Постарел, помолодел, стал мужественнее, но и женственнее, мягче что ли, а на ощупь такой колючий… Тряхнул головой, уже не беспокоясь, как лягут пряди, поднял руку к глазам, чтобы вернуться в привычное измерение, потрогал виски, глаза, губы, попробовал улыбнуться, чтобы побыстрее признать себя.
Сунул бутылку в один карман пиджака (как Богарт в «Сабрине» [349]) (но только тот не был бритый…) и блокнот в другой.
Забрал у нее корзину, уложил туда свою заветную «восемнадцатилетнюю» и проследил за ее указательным пальцем:
– Видите вон там маленькую серую точку? – спросила она.
– Вроде да…
– Это домик… Совсем маленький, для отдыха во время полевых работ… Ну вот, туда-то я вас и веду…
Поостерегся спрашивать зачем. Но она все-таки уточнила:
– На мой взгляд, идеальное место, чтобы собрать сведения, необходимые для признания отцовства…
Вот и последний рисунок. Ее затылок…
Тот самый, которого так мимолетно коснулась Анук и который он только что ласкал несколько часов подряд.
Было очень рано, она еще спала, растянувшись на животе, и в луче света, проникавшем через малюсенькое окошко, он увидел то, что, к его сожалению, оставалось скрытым в темноте.
Она оказалась еще красивее, чем он мог представить себе на ощупь…
Натянул одеяло ей на плечи и схватил блокнот. Осторожно отвел в сторону волосы, запретил себе еще раз целовать эту родинку, боясь разбудить ее, и нарисовал самую высокую вершину в мире.
Корзина валялась вверх дном, бутылка пуста. Сжимая ее в своих объятиях, рассказал ей, как добирался до нее. Начиная с детских игр в шары, вернее в разноцветные стеклянные шарики, и до Мистенгета, уцелевшего-таки в то утро, когда он, прижав его к груди, полуживой рухнул на асфальт…
Рассказывал ей об Анук, о своей семье, о Лоранс, о профессии, об Алексисе, о Нуну, признался, что полюбил ее с первой же минуты, у того огромного костра, что так и не отдал брюки, в которых был тогда, в химчистку, чтобы сохранить в карманах опилки, оставшиеся у него после ее первого рукопожатия.
Впрочем, полюбил не только ее. Но и ее детей тоже… Да, ее, потому что все эти дети – они ее, и хоть она и не хочет это признать, но какие бы они ни были разные, все они на нее похожи… Абсолютно такие же, удивительно sparky. Боялся, что будет слишком взволнован и возбужден, не сможет с ней заниматься любовью так, как представлялось ему в мечтах, но все ее ласки, признания, слова… Да и бутылка пошла впрок, и нотки меда и цитрусовых, такие же, как в той, первой…
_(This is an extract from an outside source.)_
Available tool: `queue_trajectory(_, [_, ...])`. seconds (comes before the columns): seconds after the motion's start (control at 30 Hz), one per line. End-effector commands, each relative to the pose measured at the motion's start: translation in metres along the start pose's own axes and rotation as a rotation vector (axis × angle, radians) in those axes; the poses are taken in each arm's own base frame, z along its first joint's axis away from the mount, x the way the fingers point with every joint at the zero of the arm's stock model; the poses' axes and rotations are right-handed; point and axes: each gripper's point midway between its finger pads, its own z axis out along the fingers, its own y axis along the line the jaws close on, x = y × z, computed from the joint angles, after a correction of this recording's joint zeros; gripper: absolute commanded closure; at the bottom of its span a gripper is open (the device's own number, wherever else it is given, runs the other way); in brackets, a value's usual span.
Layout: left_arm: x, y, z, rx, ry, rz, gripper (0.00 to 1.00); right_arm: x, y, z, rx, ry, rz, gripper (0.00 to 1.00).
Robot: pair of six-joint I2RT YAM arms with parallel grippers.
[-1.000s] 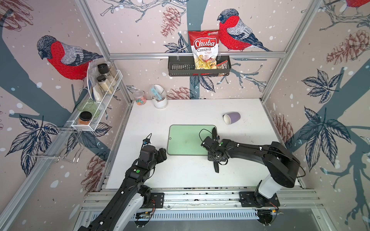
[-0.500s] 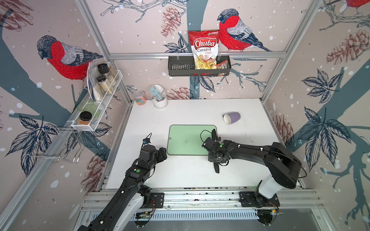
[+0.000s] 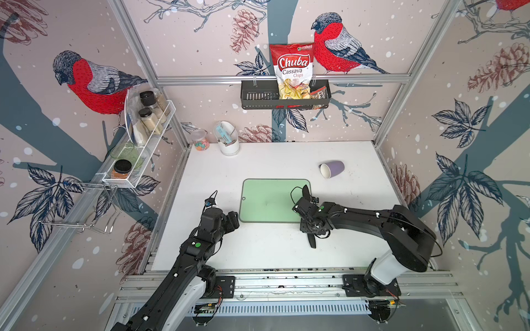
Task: Align the knife with the edge of the cutting board
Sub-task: Place the knife at the edge of the cutting board.
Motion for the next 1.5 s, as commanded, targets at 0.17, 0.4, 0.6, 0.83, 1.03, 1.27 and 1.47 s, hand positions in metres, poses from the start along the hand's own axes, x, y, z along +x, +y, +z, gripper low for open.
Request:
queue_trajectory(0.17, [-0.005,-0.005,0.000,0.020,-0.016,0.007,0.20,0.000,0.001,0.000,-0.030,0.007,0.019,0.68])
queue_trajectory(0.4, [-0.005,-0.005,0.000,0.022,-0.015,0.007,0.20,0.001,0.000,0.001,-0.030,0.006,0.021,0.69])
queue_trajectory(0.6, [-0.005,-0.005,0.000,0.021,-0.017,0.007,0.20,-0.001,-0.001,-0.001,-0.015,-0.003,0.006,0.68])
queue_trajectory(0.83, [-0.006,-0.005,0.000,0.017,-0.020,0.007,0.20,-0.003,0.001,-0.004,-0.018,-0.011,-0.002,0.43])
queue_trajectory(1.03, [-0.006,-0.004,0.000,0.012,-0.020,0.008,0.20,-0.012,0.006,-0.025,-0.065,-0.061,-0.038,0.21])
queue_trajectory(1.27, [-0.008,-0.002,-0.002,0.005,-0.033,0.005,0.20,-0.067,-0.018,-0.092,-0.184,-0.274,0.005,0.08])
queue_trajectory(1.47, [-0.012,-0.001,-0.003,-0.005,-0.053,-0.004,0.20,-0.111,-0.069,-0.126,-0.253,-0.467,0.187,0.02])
Его жизнь, его история… Наконец он излил душу и любил ее соответственно. Честно, в хронологическом порядке. Сначала, как неуклюжий подросток, потом как прилежный студент, потом, как молодой амбициозный архитектор, потом, как перспективный инженер, и наконец, и это было лучше всего, как сорокасемилетний мужчина, отдохнувший, обритый и счастливый, покоривший высочайшую из вершин, о которой никогда и не помышлял, так что тем более не мог и мечтать, и никакого тут флага ставить не нужно, только тысячи поцелуев встык, и вот она самая ценная из его формочек.